Alec Baldwin is a Douchebag

I'm doing a Boys on Film post early, because I can't keep my voice quiet on this.  It's too stupid and anger-inducing and I'm home sick anyways.

Remember When He Looked Like This?
Alec Baldwin, former cutie and now professional coke-addled fathead, got kicked off a plane for refusing to turn off his phone.  Why?  Because he's more important that you--well, his reason was (other than being more important than you) was because he was playing Words With Friends.

And gamers are defending him.

Hardcore gamers disgust me.  They are loathsome, vile creatures (I can say this because I've dated them) who think only of themselves and their stupid fake worlds.  Hey, it's okay if I skip dinner with my girlfriend, I have a guild meeting!  Couldn't come to class, I had to go on a raid! (yes, that was an actual excuse from a student).  And now with Angry Birds and Words With Friends on our damn phones, we can ALL become self-absorbed douchebags!

Ten years ago we would have collectively told Alec Baldwin to clamp his jowls shut and to stop being such a nerd, then one of us would have given him a wedgie.  Now, since it's socially acceptable to be a geek/jackass, we leap to his defense.  He is the 1%, thinking that he has priviledges that we non-TV star 99% don't, and we're defending him because we too cannot tear our faces away from a game for a few hours. 

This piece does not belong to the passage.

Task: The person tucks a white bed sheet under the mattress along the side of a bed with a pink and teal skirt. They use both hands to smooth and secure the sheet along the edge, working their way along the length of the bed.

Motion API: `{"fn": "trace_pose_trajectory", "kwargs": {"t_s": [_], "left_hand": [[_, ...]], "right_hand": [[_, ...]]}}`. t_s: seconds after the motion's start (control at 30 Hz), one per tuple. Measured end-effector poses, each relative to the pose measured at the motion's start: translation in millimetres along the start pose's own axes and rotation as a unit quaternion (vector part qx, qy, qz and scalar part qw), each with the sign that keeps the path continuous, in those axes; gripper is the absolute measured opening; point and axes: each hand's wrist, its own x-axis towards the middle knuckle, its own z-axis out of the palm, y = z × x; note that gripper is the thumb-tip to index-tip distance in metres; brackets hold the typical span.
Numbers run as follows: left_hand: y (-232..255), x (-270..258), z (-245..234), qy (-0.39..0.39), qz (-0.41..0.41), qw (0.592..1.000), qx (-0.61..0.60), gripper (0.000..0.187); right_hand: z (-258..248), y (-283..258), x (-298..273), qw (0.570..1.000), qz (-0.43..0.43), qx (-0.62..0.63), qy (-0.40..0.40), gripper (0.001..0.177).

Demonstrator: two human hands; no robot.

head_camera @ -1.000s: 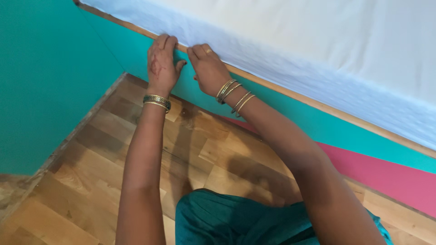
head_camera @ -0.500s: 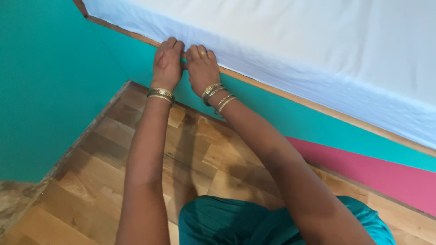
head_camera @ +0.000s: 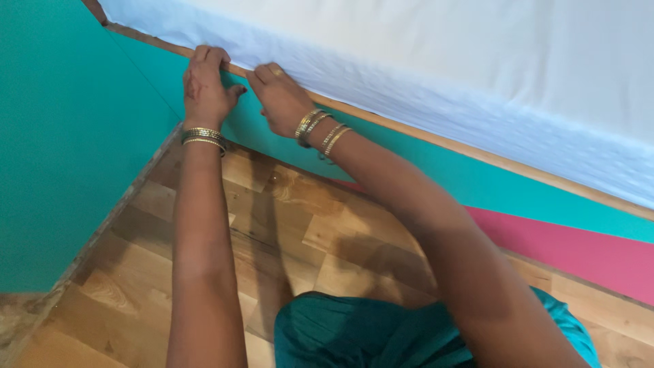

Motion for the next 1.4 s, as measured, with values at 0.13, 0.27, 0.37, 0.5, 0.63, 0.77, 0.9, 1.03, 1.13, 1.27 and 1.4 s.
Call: {"fn": "trace_pose_trajectory", "kwargs": {"t_s": [0.13,0.27,0.37,0.5,0.63,0.77,0.9,1.03,1.13,1.27,1.4], "left_hand": [[-7,11,-6,-0.040,0.022,0.998,0.038,0.051],[-7,15,-3,-0.062,0.033,0.994,0.087,0.041],[-14,16,13,-0.074,0.009,0.988,0.134,0.020],[-18,14,21,-0.105,-0.032,0.983,0.145,0.015],[1,-21,2,-0.021,0.074,0.991,0.109,0.086],[55,-44,-8,-0.048,0.051,0.991,0.118,0.085],[120,-33,-4,-0.057,0.097,0.992,0.049,0.052],[151,-7,-1,-0.085,0.021,0.996,0.028,0.039],[151,5,13,-0.069,-0.021,0.997,0.019,0.025],[139,6,32,-0.120,-0.076,0.990,0.004,0.010],[138,1,38,-0.134,-0.089,0.987,0.012,0.010]], "right_hand": [[14,10,13,1.000,0.021,-0.020,-0.010,0.057],[38,17,30,0.996,0.012,-0.083,0.041,0.076],[58,13,38,0.985,0.028,-0.163,0.044,0.071],[60,7,28,0.988,0.041,-0.139,0.058,0.059],[32,7,-38,0.973,-0.062,-0.168,0.145,0.061],[-27,15,-107,0.983,0.008,-0.183,0.003,0.075],[-75,16,-150,0.985,0.040,-0.161,0.043,0.069],[-79,18,-140,0.976,0.050,-0.201,0.062,0.056],[-65,20,-126,0.968,0.105,-0.223,0.041,0.039],[-39,20,-122,0.940,0.101,-0.310,0.098,0.040],[-29,17,-121,0.918,0.098,-0.372,0.094,0.047]]}}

Imagine if the flight attendant told him he'd have to stop snorting coke in order to put his tray table up.  We'd be shaking our heads and saying "Poor Alec, he needs rehab."  But because it's a game, and games are "harmless," we jump to defend a grown man who threw a temper tantrum because he had to stop playing his video game.  A grown man.  I haven't thrown a tantrum about a video game since I had a Nintendo.

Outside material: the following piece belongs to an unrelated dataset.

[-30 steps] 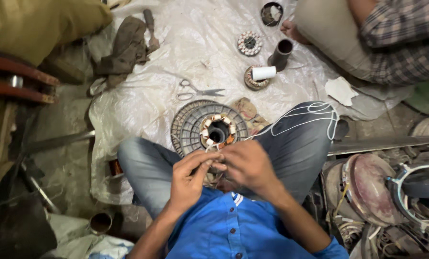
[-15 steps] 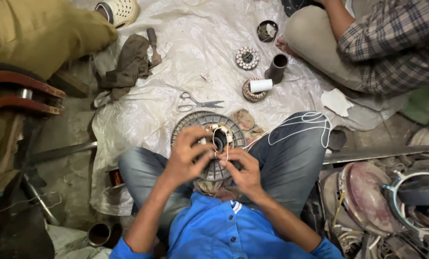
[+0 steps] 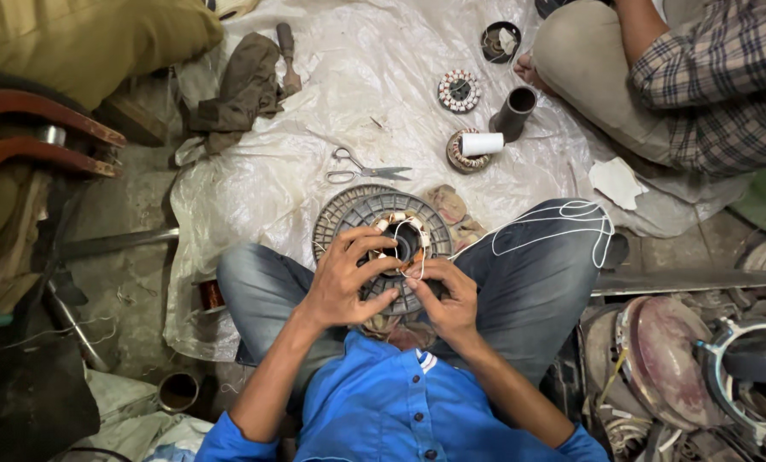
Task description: The person sits on the floor and ties white string around copper windings on a motor stator to secure them. They repeatedly wrap and pull the string, occasionally using scissors to cut it.
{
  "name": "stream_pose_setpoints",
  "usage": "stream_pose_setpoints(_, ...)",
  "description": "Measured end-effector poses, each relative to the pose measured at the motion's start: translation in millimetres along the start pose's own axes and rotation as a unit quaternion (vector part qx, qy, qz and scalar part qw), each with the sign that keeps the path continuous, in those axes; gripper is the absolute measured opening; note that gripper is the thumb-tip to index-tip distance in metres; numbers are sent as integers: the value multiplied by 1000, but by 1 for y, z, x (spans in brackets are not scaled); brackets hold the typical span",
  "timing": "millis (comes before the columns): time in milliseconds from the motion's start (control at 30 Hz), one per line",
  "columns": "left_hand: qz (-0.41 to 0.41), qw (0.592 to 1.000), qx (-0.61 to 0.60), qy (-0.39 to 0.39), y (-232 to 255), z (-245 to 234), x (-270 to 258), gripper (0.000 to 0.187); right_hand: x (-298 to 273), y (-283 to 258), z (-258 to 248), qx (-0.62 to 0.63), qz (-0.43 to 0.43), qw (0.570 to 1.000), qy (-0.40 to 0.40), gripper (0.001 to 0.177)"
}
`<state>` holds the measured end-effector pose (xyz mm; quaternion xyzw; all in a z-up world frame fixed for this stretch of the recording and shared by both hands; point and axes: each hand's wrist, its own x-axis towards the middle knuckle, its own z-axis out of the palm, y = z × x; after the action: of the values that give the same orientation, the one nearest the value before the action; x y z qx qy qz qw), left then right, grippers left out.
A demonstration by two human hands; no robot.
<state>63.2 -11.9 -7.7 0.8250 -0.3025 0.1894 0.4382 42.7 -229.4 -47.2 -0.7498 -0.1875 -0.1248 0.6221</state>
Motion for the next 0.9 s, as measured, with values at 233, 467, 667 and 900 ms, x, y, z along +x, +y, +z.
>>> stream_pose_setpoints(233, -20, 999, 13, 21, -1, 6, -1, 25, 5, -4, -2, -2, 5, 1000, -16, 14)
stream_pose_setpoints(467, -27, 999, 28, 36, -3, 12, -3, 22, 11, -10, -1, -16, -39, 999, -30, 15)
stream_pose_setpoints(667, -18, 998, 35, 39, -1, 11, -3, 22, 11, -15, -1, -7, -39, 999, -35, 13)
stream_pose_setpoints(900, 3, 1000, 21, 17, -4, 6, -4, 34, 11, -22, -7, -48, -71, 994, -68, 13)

Word to the wise, Alec.  You have to turn your cell phones off when you're on a plane.  It's the law, we all have to do it.  If for no other reason than having your phone on means someone will call, and you'll answer, and then everyone around you has to listen to your stupid inane conversation for the entire duration of the flight and it would be completely justified for the flight attendants to strangle you with your oxygen mask.  You can live for a few hours without your precious widdle tele-o-phone.  Do a crossword puzzle.  Watch It's Complicated as your in-flight movie.  Nap.  Flip through Skymall.  Turn to the person next to you and say, "Hi, I'm Alec, I'm going to Denver, what should I do when I get there?"

Oh., and act your damn age, you big baby.